Perhaps true maturity isn't to ask for reconciliation. Maybe it comes after one moves through all the trouble and leaves the mess on their own two feet, no matter how painful the journey is.

"There's nothing left to lose." Ye Ying's smile had given me courage. "So go and do what you really want to do."

I had enrolled into art school.

Many more challenges lay ahead of me. I was not a student yet. I had not thought about how I would live from now on. The process of making art. The exams I would have to take. Never receiving the approval of my father. It was all new. Yet I wanted to embrace this new feeling. Embrace this new choice. And go down the path I chose to take.
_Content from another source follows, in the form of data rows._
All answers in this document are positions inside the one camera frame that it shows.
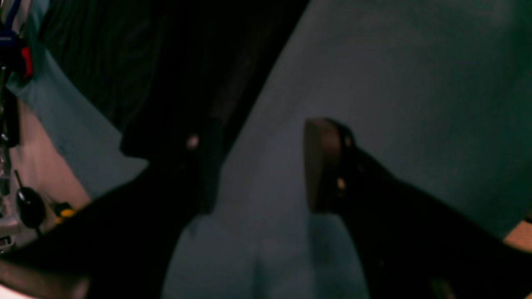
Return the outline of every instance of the gray floor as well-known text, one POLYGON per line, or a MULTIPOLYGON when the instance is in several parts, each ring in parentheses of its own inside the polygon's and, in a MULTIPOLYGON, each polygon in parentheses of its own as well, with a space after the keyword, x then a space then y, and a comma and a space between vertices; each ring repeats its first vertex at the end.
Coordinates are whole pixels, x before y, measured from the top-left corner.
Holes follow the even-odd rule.
MULTIPOLYGON (((185 231, 163 297, 368 297, 345 228, 306 209, 308 117, 348 124, 398 177, 506 235, 532 206, 532 73, 530 49, 516 42, 526 37, 516 2, 313 0, 224 165, 215 213, 185 231)), ((34 0, 35 20, 46 3, 34 0)), ((52 62, 42 66, 53 80, 12 88, 46 111, 57 102, 45 91, 75 93, 50 87, 64 79, 52 62)), ((76 130, 60 127, 85 105, 69 103, 43 126, 59 149, 78 151, 62 153, 101 192, 109 186, 80 160, 76 130)), ((105 128, 110 145, 89 146, 93 159, 116 145, 105 128)))

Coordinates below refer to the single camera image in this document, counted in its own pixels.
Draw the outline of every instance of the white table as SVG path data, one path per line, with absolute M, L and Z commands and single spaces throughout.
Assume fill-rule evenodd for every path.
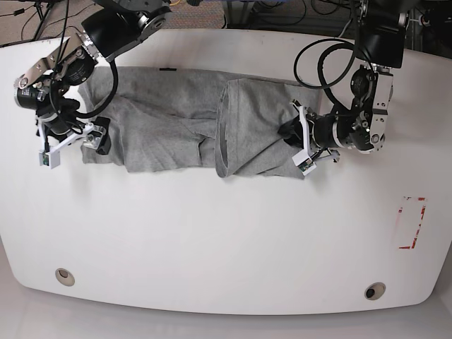
M 163 30 L 117 63 L 292 79 L 295 55 L 317 38 Z M 403 69 L 394 71 L 381 152 L 344 151 L 339 164 L 322 163 L 304 181 L 221 180 L 212 169 L 128 174 L 114 165 L 87 166 L 78 147 L 64 150 L 57 169 L 39 167 L 33 112 L 16 106 L 12 83 L 57 43 L 0 50 L 0 235 L 22 285 L 221 314 L 359 311 L 428 298 L 452 240 L 451 61 L 405 53 Z M 348 56 L 337 52 L 328 60 L 329 80 Z M 315 81 L 315 65 L 315 52 L 301 63 L 308 81 Z M 351 101 L 351 74 L 334 90 L 343 102 Z M 322 113 L 328 105 L 324 100 Z M 396 226 L 404 196 L 428 199 L 415 249 L 399 249 L 411 245 L 400 242 L 411 234 L 411 215 Z M 58 268 L 74 274 L 73 287 L 57 281 Z M 364 291 L 377 282 L 386 284 L 385 295 L 366 300 Z

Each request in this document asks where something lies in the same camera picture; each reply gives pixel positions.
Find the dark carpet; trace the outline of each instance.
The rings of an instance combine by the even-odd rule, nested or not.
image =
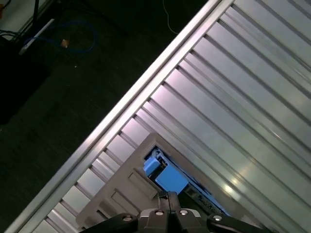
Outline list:
[[[57,23],[85,20],[97,31],[88,53],[71,53],[35,42],[26,56],[49,72],[9,123],[0,126],[0,232],[46,182],[173,40],[162,0],[88,0],[126,33],[86,9],[80,1],[57,12]],[[170,24],[179,32],[206,0],[165,0]],[[84,25],[47,32],[86,49],[93,40]],[[33,67],[34,77],[40,70]]]

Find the black object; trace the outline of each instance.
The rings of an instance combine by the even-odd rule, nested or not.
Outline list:
[[[270,233],[224,215],[210,215],[204,222],[196,211],[182,209],[175,192],[158,193],[158,209],[112,217],[84,233]]]
[[[0,38],[0,125],[37,90],[48,76],[47,70],[33,58],[18,55],[14,44]]]

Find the blue component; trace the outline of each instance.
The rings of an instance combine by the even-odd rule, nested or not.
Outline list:
[[[179,194],[188,184],[188,180],[172,165],[168,164],[155,181],[165,190]]]
[[[146,172],[146,175],[150,176],[158,166],[160,166],[160,162],[155,157],[147,159],[144,163],[144,171]]]

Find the orange connector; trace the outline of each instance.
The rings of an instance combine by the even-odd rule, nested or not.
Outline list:
[[[4,10],[4,4],[0,4],[0,19],[2,19],[3,10]]]

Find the blue cable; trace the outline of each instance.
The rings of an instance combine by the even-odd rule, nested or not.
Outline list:
[[[86,25],[86,26],[88,26],[88,27],[93,31],[93,34],[94,34],[93,43],[92,43],[92,45],[91,45],[88,49],[86,49],[86,50],[77,50],[77,49],[71,49],[71,48],[64,48],[64,47],[62,47],[62,46],[60,45],[60,43],[59,43],[58,41],[56,41],[56,40],[54,40],[54,39],[49,39],[49,38],[41,37],[41,36],[34,36],[34,37],[30,37],[30,38],[26,39],[26,40],[24,41],[24,45],[26,45],[29,41],[35,39],[35,40],[43,40],[43,41],[46,41],[46,42],[55,44],[56,46],[58,46],[58,47],[60,47],[60,48],[64,48],[65,50],[68,50],[68,51],[70,51],[70,52],[75,52],[75,53],[86,53],[86,52],[90,52],[90,51],[94,48],[94,46],[95,46],[95,44],[96,44],[96,37],[97,37],[97,32],[96,32],[95,28],[94,28],[91,24],[89,24],[89,23],[87,23],[87,22],[85,22],[85,21],[70,21],[70,22],[67,22],[67,23],[63,23],[63,24],[60,24],[60,25],[53,26],[53,27],[48,27],[47,29],[50,30],[50,29],[54,29],[54,28],[67,27],[67,26],[76,25],[76,24],[83,24],[83,25]]]
"I won't end up like you." I say to my father, packing up my papers and pencils. "And even if I do, I won't give up as you did."

I stepped away from the crippled and fragmented chair that my father threw and headed for the door.

"All children grow up. I'm almost an adult.

"I think it's time for me to get away from this family."

I looked back once more, scanning through my home. I looked at the dry cracked walls. I looked at the table that stood in the middle of our one-room house. I looked at the creaky floorboards littered with translucent green bottles of alcohol. Finally, I looked at my father, standing by himself. Now he really would be alone, I thought to myself. A lonely, broken old man. A feeling of sadness washed over me at that moment.

After a few seconds of reflection, I spoke, "Goodbye. I hope you live a good life. Pay off all that debt, and don't drink too much alcohol. Just forget about me."

"Because this time I want to live my life as my own."